Kremlkritiker als "fluchtgefährdet" eingestuft

Alexej Nawalny im Knast: Fühle mich wie "Hannibal Lecter"

Nawalny als fluchtgefährdet eingestuft.
Nawalny als fluchtgefährdet eingestuft.
© deutsche presse agentur

20. Februar 2021 - 12:26 Uhr

Nawalny wurde nach eigener Aussage als „fluchtgefährdet“ eingestuft

Der Kremlkritiker Alexej Nawalny hat auch in Haft seinen Sinn für Humor nicht verloren. Nachdem er am Mittwoch auf Instagram sein Leben im russischen Gefängnis scherzhaft mit einer Reise durch das Weltall verglichen hatte, schiebt er einen Tag später ein weiteres Posting hinterher: Er fühle sich zurzeit wie der Kino-Serienkiller "Dr. Hannibal Lecter aus dem Film 'Das Schweigen der Lämmer'". Der Grund: Nawalny wurde nach eigener Aussage als "fluchtgefährdet" eingestuft.

Nawalny fürchtet strengere Bewachung im Gefängnis

Die Haftbedingungen im russischen Gefängnis scheinen für den Oppositionspolitiker strenger geworden zu sein, wie in einem Post auf Nawalnys Instagram-Account am Donnerstag zu lesen ist. Offenbar wurde er von den russischen Behörden als "fluchtgefährdet" eingestuft. Wachen seien in seine Zelle gekommen und hätten ihn in einen anderen Raum gebracht, schreibt der Kremlkritiker. Dort sei ihm mitgeteilt worden, dass bei ihm Fluchtgefahr bestehe. "Natürlich fange ich an zu lachen, Und dann, nicht zum ersten Mal im letzten Monat, frage ich: 'Ist das ein Witz?' Aber sie lachen nicht, sondern geben mir ein Stück Papier zum Unterschreiben", so Nawalny, der dafür keine Erklärung hat.

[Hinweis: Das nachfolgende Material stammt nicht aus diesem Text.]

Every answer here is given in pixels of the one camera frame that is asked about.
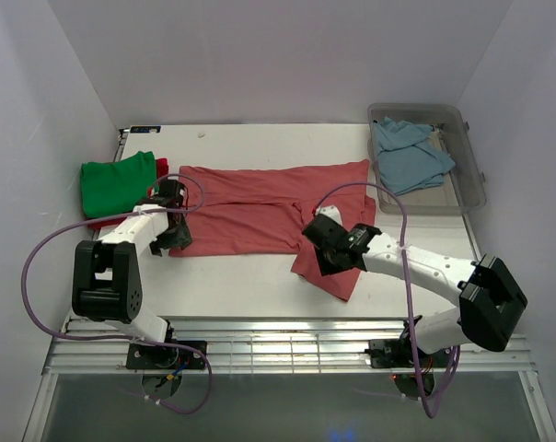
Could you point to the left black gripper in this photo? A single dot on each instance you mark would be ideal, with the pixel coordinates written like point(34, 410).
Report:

Früher hätten einfache Sicherheitsmaßnahmen genügt, um ihn zu bewachen. Zuletzt sei der 44-Jährige von "Spezialeinheiten mit Helmen und Maschinengewehren" begleitet worden, nun "werden es Fesseln sein", heißt es auf Nawalnys Account. Weiter schreibt er, er habe das "Stück Papier" unterschrieben und sich in dem Moment wie "Dr. Hannibal Lecter aus dem Film 'Das Schweigen der Lämmer'" gefühlt. "Das ist derjenige, der, wie Sie sich erinnern, über einen seiner Feinde sagte: 'Ich habe seine Leber gegessen und sie mit einem Glas Chianti heruntergespült'. Bei der Leber bin ich mir nicht sicher, aber ein Glas Chianti würde mir nichts ausmachen", schreibt der Politiker – und setzt einen Zwinker-Smiley dahinter.

Nawalny: „Es ist ganz und gar wie in einem Kinofilm über den Weltraum“

Am Mittwoch hatte Nawalny seine Haft noch mit der Reise in einem Raumschiff verglichen. "Es ist ganz und gar wie in einem Kinofilm über den Weltraum: Mit mir kommuniziert die Kommandozentrale eines Raumschiffs", hieß es auf seinem Instagram-Account. "Eine Stimme aus der Wand sagt: 'Drei-null-zwei, machen Sie sich bereit für die Sanitäranlage.' Und ich antworte: 'Aha, okay, in zehn Minuten. Ich trinke nur noch schnell den Tee aus.'"

"Ja, Weltraumausflüge sind auch gefährlich", hieß es weiter. Der Flug könne sich etwa "wegen eines Navigationsfehlers" in die Länge ziehen, schrieb Nawalny - offenbar eine Anspielung auf weitere Gerichtsverfahren, die ihm in Russland noch drohen. Er war vor rund zwei Wochen in einem international heftig kritisierten Prozess zu mehreren Jahren Straflager verurteilt worden.

In brenzligen Situationen bekomme die Raumschiff-Crew in Filmen aber oft Hilfe von außen, erklärte Nawalny in seinem Instagram-Post. Er bedankte sich bei seinen Anhängern, die in den vergangenen Wochen mehrfach landesweit für seine Freilassung demonstriert hatten – unter den Demonstranten war auch Nawalnys Frau Julia.

Der einzige große Unterschied zu einem Science-Fiction-Film sei: "Ich bin komplett unbewaffnet", schrieb Nawalny. "Und wenn Aliens das Raumschiff angreifen? Ich bezweifle, dass man sie mit einer Teekanne vertreiben kann."